The problem
Please output the data below exactly as given, starting at its first line and stopping after the line that contains "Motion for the".

Material provided
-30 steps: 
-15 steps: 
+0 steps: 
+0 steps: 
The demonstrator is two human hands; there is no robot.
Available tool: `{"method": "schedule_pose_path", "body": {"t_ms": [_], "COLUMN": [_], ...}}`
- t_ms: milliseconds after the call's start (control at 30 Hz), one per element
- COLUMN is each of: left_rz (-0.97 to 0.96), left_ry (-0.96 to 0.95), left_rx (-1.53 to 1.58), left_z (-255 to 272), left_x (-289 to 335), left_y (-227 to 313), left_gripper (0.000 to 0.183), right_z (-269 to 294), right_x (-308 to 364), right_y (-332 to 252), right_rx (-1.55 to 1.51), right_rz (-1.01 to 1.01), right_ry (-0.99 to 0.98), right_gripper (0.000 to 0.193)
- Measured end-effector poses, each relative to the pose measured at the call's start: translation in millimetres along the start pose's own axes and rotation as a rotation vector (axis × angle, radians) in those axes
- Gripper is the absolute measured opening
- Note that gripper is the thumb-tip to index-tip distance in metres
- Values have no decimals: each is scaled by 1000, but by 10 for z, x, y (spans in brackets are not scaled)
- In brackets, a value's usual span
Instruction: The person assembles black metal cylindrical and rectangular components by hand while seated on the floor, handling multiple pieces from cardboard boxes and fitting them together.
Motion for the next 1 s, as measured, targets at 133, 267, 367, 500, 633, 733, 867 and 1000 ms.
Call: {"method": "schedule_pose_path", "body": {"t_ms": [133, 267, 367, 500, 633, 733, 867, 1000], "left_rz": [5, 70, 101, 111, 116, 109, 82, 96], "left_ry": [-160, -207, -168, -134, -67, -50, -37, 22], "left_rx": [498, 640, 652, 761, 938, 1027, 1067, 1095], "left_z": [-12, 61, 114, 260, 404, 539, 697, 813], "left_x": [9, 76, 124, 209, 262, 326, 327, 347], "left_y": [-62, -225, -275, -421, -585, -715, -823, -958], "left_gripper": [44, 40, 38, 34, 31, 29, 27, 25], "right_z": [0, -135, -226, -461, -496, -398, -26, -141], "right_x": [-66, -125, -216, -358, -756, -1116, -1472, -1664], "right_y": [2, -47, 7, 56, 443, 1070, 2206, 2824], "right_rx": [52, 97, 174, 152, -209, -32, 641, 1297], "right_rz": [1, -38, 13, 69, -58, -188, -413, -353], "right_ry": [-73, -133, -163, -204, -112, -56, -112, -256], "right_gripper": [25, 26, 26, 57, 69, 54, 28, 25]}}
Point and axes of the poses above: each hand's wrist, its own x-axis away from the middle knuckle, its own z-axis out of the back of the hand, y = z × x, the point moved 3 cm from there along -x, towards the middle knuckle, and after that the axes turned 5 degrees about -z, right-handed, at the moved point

Solution for this task
-30 steps: 
-15 steps: 
+0 steps: 
+0 steps: 
The demonstrator is two human hands; there is no robot.
Available tool: `{"method": "schedule_pose_path", "body": {"t_ms": [_], "COLUMN": [_], ...}}`
- t_ms: milliseconds after the call's start (control at 30 Hz), one per element
- COLUMN is each of: left_rz (-0.97 to 0.96), left_ry (-0.96 to 0.95), left_rx (-1.53 to 1.58), left_z (-255 to 272), left_x (-289 to 335), left_y (-227 to 313), left_gripper (0.000 to 0.183), right_z (-269 to 294), right_x (-308 to 364), right_y (-332 to 252), right_rx (-1.55 to 1.51), right_rz (-1.01 to 1.01), right_ry (-0.99 to 0.98), right_gripper (0.000 to 0.193)
- Measured end-effector poses, each relative to the pose measured at the call's start: translation in millimetres along the start pose's own axes and rotation as a rotation vector (axis × angle, radians) in those axes
- Gripper is the absolute measured opening
- Note that gripper is the thumb-tip to index-tip distance in metres
- Values have no decimals: each is scaled by 1000, but by 10 for z, x, y (spans in brackets are not scaled)
- In brackets, a value's usual span
Instruction: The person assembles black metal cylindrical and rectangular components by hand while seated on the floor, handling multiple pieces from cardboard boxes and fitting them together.
Motion for the next 1 s, as measured, targets at 133, 267, 367, 500, 633, 733, 867 and 1000 ms.

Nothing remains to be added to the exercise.